● TASK GOAL
If a line in the listing below contains "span", return that line.

● GIVEN MATERIAL
———

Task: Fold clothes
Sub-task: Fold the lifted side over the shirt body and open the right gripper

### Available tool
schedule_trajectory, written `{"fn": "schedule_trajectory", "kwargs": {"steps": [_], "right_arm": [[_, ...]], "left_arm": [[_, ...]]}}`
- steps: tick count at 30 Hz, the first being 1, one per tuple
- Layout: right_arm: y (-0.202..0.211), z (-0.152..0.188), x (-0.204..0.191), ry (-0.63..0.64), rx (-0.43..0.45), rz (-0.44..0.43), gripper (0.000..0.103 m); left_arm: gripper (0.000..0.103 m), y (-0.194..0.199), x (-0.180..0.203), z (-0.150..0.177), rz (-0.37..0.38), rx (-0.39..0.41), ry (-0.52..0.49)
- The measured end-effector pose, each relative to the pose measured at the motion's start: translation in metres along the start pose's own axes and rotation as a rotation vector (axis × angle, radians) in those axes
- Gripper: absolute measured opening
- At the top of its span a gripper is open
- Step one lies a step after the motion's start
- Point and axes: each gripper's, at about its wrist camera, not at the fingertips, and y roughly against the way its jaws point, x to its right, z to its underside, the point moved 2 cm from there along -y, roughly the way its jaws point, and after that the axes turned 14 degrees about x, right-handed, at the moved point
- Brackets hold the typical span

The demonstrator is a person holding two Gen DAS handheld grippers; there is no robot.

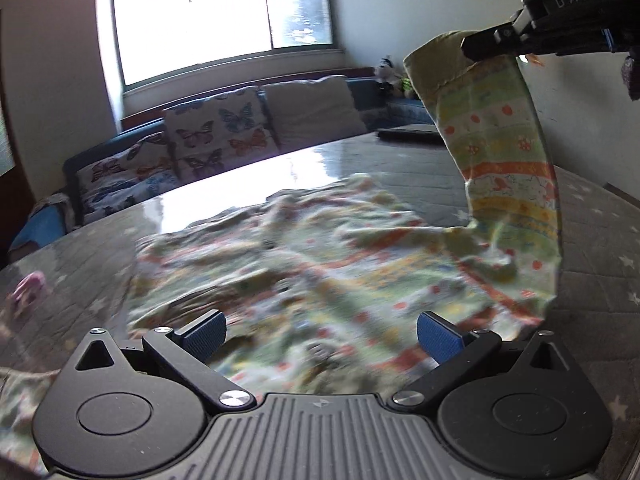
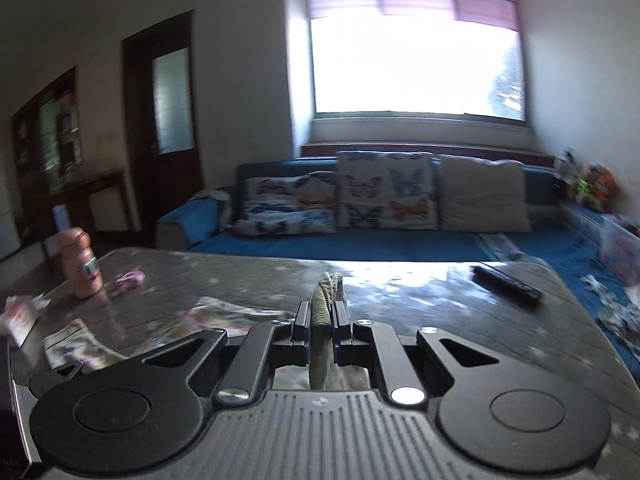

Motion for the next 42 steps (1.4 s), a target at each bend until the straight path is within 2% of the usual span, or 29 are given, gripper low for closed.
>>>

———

● SOLUTION FOR THIS PROBLEM
- At the top of its span a gripper is open
- Brackets hold the typical span
Motion for the next 42 steps (1.4 s), a target at each bend until the straight path is within 2% of the usual span, or 29 are given, gripper low for closed.

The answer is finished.